Австрийцу, высказавшему нам свою догадку — тут-де начинается новое Арденнское чудо, — парикмахер сказал:
— Уж это точно, а во главе этого чуда-юда стоят император Франц-Иосиф и принц Евгений, благородный рыцарь!
Но, надо сказать, он тоже растерялся. Наорал на меня, чтоб я, наконец, отложил свой фолиант и подвинулся к стенке, у него нет никакого желания вдобавок к обморожениям получить еще и ожоги. Тревожился он не зря, в конце зала пули рикошетом уже отбивали штукатурку с потолка.
Появилась врачиха с вооруженным солдатом и всем приказала лечь по своим местам. Объяснение она давать не стала, сказала только:
— Бандиты.
В руке она держала пистолет. Наш кавалер Рыцарского креста повернулся вокруг собственной оси, но, видимо, эти усилия и собственное ворчанье переутомили его; с нар бессильно свесились его голова и рука.
— Спуститесь, — приказала врачиха, — уложите его как надо.
Мы с парикмахером поднялись.
Слышать я ничего не слышал, но как-то вдруг, вконец перепуганный, оказался на полу. Сидя посреди осколков оконного стекла, я видел над собой ноги парикмахера и там же, над собой, видел сапоги врачихи, она забралась на мои нары. Но, когда я хотел взобраться наверх, сказала:
— Уйди, немец.
Все-таки я увидел, что парикмахер из берлинского района Бриц лежит с перерезанным горлом.
— Окно, — сказала врачиха.
Его звали Альфред Урбан, но все называли его не иначе как парикмахер; похоронили его неподалеку, за оградой лагеря. У палатного старосты был его адрес, и я решил, что напишу его жене, когда опять заработает почта.
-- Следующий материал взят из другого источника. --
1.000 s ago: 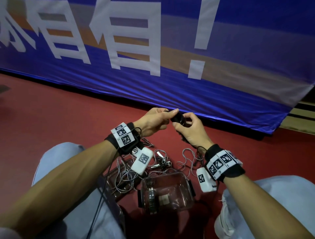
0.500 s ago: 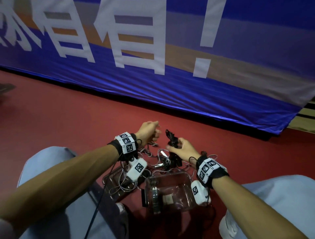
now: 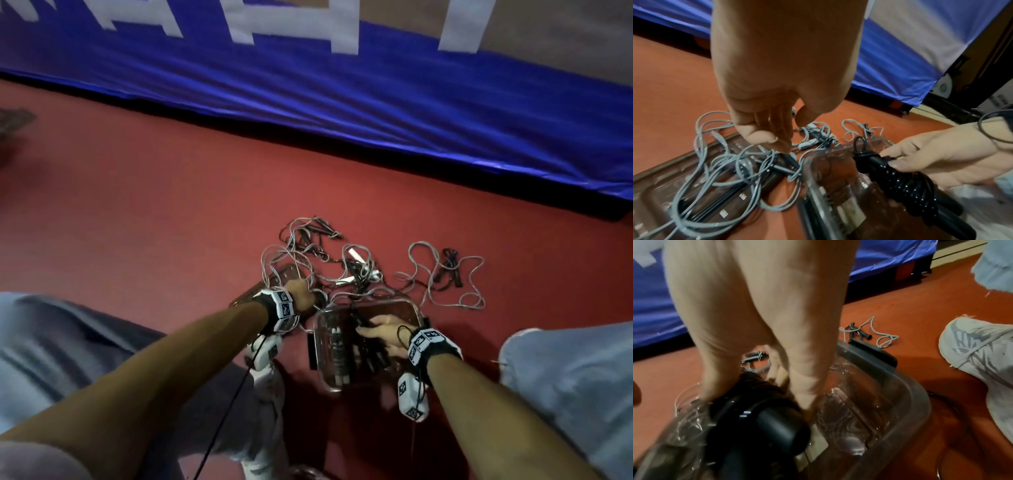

Вскрытия ему не делали, как мне обещала врачиха. Он же умер не от заразы и не по неизвестной причине. Кусок стекла величиной с ладонь вырвал его из жизни, быстро и аккуратно. Что, однако, вырвало режущие осколки из окна и где, стало быть, скрыты истинные причины смерти парикмахера, оставалось мне долго неизвестным. Врачиха хранила молчание; она больше не беседовала со мной о профессоре, специалисте по Древнему Риму Нибуре из Мельдорфа, а я не смел ее ни о чем спрашивать. Я целиком и полностью погрузился в моего Теодора Шторма. Но ощущение счастья уже не возвращалось.